Charlie stared down at the old .45 caliber pistol he held in an unsteady hand and waited for the midnight hour that would begin a new day of a new year.

To hell with Charlie, he thought.

To hell with the pistol.

To hell with either a new day or a new year.

He had climbed back out of the novel.

He had climbed back out of Charlie’s head.

There had been a beginning, but there would never be an ending, and he was fine with that.

He had his life back, and Charlie, God bless him, was on his own.

For years, people at those mindless cocktail parties had wandered up to him at the wine bar and asked, “What do you do?”

“I’m a writer,” he would say.

“What do you write?”

“Novels.”

He could just as easily have said, “Garbage.”

No one really cared.

They acted as though they did.

They didn’t, and he wouldn’t have to say that anymore.

He had quit.

No more books.

No more articles.

No more scenes.

No more characters.

No more points of view.

It was over.

He was through.

When night came and darkness descended upon the world around him, he lay in bed and tried to sleep.

His eyes were shut.

His mind wasn’t.

He thought about Charlie.

Poor old Charlie.

Charlie had lost everything he ever loved.

His job.

His career.

His wife.

And all he had left was a .45 caliber pistol.

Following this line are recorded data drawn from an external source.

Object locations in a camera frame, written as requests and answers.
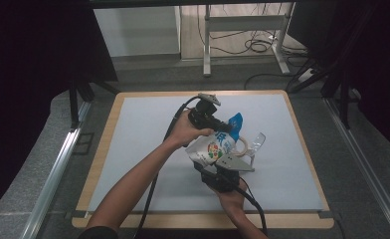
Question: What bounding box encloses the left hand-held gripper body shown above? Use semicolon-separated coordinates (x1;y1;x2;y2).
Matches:
187;93;230;132

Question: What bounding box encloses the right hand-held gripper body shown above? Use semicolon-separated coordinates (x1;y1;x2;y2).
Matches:
201;152;256;193

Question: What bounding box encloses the white and blue salt bag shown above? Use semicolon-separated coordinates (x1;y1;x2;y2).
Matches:
185;112;244;166

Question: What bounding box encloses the clear glass pitcher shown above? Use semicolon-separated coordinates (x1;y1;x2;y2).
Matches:
231;131;268;167

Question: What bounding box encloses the person's right hand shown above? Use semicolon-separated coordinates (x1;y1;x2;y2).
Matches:
209;180;249;217

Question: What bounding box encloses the person's left hand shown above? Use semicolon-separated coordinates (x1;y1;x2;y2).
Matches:
164;109;215;150

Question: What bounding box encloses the white power strip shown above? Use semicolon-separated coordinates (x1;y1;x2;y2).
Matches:
296;67;315;84

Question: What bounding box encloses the white panel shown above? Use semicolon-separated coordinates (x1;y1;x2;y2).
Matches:
93;5;181;58

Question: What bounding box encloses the black floor plate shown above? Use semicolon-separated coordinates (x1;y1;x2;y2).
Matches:
72;132;96;156

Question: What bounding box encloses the black metal stand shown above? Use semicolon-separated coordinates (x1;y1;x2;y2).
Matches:
68;77;121;131
288;58;354;131

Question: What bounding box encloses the black curtain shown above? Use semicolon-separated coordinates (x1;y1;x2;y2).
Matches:
0;0;119;222
287;0;390;163

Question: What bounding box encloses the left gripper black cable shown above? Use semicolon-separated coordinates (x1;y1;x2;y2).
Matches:
132;95;202;239

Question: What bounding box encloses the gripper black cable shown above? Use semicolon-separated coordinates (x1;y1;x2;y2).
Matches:
230;177;269;237
132;95;202;239

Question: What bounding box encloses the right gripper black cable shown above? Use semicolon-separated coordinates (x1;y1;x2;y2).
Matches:
230;177;269;237

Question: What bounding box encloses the long black floor cable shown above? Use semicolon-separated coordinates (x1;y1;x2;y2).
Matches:
243;72;298;92

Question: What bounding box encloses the coiled black floor cable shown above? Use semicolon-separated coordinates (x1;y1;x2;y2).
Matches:
244;38;271;54

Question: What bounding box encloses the white metal desk frame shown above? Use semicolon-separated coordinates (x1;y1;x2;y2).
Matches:
202;2;296;78

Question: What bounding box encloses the aluminium rail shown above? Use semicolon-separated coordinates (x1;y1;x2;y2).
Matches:
324;98;390;239
19;99;93;239

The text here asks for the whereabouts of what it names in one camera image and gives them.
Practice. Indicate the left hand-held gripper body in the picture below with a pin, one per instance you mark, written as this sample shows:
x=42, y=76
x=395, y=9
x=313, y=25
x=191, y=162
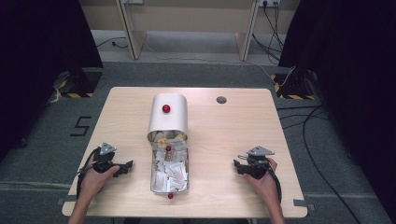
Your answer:
x=104, y=158

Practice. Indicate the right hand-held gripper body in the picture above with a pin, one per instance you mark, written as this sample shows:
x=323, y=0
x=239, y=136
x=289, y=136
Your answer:
x=258, y=165

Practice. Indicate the person's right hand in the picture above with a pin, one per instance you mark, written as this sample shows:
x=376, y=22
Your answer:
x=267, y=186

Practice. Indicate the person's left hand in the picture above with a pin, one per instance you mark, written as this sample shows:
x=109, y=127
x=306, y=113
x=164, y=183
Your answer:
x=93, y=182

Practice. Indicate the yellow crumpled paper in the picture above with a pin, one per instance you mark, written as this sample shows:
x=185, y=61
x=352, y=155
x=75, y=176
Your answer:
x=179, y=137
x=162, y=142

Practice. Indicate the pile of white paper scraps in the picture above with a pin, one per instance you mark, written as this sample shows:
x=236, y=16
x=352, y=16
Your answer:
x=171, y=174

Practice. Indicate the white bin with red knob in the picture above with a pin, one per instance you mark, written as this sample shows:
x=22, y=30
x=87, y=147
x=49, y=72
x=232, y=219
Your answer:
x=168, y=119

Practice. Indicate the stand base with striped tape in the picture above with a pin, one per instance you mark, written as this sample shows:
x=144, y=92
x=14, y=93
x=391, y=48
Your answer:
x=294, y=87
x=79, y=84

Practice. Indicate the black curtain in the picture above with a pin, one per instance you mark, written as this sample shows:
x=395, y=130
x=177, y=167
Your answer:
x=351, y=77
x=37, y=62

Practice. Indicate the white power strip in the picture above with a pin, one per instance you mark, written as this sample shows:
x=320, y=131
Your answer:
x=269, y=2

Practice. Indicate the light wooden desk frame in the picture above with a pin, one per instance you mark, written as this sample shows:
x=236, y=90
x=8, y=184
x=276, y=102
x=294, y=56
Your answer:
x=186, y=18

He was staring at it. What would he do with it?

Shoot the boss who fired him?

Shoot the wife who deserted him?

Shoot himself for being a loser?

Rob the bank?

Pawn the pistol?”

The writer couldn’t sleep.

Charlie was worried, and he was worried about Charlie.

They had lived together through three novels.

He couldn’t just leave a good man hanging.

You don’t do that to a friend.

At daybreak, he turned on his computer and plugged in his printer.

The phone rang.

“What you doing today?” a friend asked.

“Writing,” he answered.

“I thought you quit.”

“I did.” He paused a moment, then added, “I quit, but Charlie didn’t.”

“Charlie’s not real,” the friend said.

“He is to me.”

The friend laughed. “Next thing I know, you two will be taking a vacation together.”

“Plane leaves at two-thirty,” he said.

“Where are you going?”

“Don’t know.”

“Why not?”

“Charlie has the tickets,” he said.

He hung up the phone and felt as good as he had in a long time. A little trip out of town might do him and Charlie both some good.